Find the lines below holding the word "table" and copy each of them.

### GIVEN ENTRIES

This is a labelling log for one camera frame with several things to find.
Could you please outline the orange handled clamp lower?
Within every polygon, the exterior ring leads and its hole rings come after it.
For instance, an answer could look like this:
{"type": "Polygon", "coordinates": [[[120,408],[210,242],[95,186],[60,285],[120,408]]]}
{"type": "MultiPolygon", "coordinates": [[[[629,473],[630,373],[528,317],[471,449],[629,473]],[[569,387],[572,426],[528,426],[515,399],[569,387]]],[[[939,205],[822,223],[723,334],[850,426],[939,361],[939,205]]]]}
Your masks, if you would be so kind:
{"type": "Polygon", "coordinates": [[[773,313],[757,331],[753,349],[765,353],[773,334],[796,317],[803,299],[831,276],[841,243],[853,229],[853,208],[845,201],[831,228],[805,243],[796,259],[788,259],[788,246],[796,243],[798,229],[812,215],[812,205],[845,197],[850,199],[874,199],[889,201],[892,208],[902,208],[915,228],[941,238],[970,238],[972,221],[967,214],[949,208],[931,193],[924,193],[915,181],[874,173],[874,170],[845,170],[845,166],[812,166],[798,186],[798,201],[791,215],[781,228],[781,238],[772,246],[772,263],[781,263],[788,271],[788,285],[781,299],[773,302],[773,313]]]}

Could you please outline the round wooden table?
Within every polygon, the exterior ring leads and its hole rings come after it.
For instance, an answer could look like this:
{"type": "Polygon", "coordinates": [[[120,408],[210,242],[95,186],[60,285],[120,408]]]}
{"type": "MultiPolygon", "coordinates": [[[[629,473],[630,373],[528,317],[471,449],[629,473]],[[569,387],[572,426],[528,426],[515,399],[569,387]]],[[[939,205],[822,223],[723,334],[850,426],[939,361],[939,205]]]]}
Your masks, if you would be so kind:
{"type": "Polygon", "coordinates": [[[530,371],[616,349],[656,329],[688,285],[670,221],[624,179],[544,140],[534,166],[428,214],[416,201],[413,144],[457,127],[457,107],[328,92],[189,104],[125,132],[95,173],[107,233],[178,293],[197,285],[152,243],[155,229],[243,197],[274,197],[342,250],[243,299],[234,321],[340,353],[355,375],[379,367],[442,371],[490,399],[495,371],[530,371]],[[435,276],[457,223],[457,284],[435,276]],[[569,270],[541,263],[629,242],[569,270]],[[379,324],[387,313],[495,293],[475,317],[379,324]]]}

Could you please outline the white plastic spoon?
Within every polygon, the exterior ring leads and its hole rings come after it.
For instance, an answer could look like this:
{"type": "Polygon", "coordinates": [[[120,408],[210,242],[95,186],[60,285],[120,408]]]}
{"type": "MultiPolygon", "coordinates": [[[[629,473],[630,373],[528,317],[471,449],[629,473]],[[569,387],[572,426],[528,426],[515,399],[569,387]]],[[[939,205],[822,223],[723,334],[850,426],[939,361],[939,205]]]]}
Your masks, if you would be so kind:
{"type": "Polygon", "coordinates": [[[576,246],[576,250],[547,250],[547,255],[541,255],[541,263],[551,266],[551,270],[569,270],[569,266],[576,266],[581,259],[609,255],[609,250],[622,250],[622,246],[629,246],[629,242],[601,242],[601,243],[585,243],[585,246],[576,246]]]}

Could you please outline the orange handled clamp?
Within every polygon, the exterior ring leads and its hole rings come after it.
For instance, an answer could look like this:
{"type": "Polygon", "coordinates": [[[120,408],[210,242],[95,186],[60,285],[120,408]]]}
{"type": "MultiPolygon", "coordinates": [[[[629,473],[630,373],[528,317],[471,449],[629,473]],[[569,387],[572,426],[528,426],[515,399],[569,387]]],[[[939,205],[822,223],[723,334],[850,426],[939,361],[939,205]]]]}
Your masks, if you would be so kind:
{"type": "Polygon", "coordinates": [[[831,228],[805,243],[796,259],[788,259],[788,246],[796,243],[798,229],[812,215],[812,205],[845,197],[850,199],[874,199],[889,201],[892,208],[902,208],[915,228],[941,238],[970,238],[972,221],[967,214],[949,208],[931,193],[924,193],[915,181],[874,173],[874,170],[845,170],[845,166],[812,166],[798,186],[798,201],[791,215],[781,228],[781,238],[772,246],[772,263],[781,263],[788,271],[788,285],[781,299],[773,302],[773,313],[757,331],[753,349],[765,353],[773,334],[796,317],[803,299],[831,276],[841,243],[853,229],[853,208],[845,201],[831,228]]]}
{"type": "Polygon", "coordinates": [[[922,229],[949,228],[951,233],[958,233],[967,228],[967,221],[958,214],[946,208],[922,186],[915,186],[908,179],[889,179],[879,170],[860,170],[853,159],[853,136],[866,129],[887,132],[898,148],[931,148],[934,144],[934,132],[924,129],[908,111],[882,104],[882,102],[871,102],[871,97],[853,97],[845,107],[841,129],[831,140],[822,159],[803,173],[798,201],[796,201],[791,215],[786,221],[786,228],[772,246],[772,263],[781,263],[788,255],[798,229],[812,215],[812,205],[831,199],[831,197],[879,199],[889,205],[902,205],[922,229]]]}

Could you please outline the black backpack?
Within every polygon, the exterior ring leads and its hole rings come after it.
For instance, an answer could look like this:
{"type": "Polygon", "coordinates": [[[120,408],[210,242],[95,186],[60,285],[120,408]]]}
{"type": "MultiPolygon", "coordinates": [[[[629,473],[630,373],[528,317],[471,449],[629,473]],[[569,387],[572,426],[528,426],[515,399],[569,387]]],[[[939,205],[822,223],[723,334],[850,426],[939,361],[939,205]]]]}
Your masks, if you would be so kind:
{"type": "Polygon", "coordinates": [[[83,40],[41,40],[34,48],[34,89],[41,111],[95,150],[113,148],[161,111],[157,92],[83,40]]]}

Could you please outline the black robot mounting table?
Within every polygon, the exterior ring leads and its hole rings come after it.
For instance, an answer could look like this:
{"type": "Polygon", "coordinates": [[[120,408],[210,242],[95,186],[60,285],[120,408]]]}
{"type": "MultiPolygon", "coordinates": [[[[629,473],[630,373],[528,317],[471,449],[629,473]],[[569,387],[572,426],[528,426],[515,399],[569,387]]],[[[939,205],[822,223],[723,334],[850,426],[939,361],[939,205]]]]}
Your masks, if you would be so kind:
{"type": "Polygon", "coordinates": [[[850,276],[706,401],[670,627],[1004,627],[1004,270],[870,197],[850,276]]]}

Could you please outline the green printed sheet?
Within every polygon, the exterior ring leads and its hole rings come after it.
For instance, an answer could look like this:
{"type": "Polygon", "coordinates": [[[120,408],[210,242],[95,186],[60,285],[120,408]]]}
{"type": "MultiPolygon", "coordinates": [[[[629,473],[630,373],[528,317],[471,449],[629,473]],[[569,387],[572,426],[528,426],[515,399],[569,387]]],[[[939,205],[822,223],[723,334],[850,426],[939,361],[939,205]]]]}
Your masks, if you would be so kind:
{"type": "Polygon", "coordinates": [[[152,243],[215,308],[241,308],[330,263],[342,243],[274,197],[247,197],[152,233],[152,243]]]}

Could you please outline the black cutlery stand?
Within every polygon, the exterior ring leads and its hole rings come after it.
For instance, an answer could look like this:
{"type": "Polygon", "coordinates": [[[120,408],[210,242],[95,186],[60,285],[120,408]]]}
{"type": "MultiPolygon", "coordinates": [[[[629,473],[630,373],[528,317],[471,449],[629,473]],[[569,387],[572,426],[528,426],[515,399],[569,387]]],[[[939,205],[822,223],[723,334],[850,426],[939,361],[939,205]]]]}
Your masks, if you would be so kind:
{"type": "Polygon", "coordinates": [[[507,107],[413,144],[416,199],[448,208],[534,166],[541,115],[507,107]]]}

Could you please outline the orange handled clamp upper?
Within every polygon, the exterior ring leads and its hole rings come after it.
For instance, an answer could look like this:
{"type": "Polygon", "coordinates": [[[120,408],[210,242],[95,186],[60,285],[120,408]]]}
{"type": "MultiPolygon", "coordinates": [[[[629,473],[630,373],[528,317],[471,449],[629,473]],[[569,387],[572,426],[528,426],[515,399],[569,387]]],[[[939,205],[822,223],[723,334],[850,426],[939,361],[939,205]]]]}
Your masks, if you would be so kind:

######

**RESULT OF THIS EXERCISE**:
Could you please outline the round wooden table?
Could you please outline the black robot mounting table?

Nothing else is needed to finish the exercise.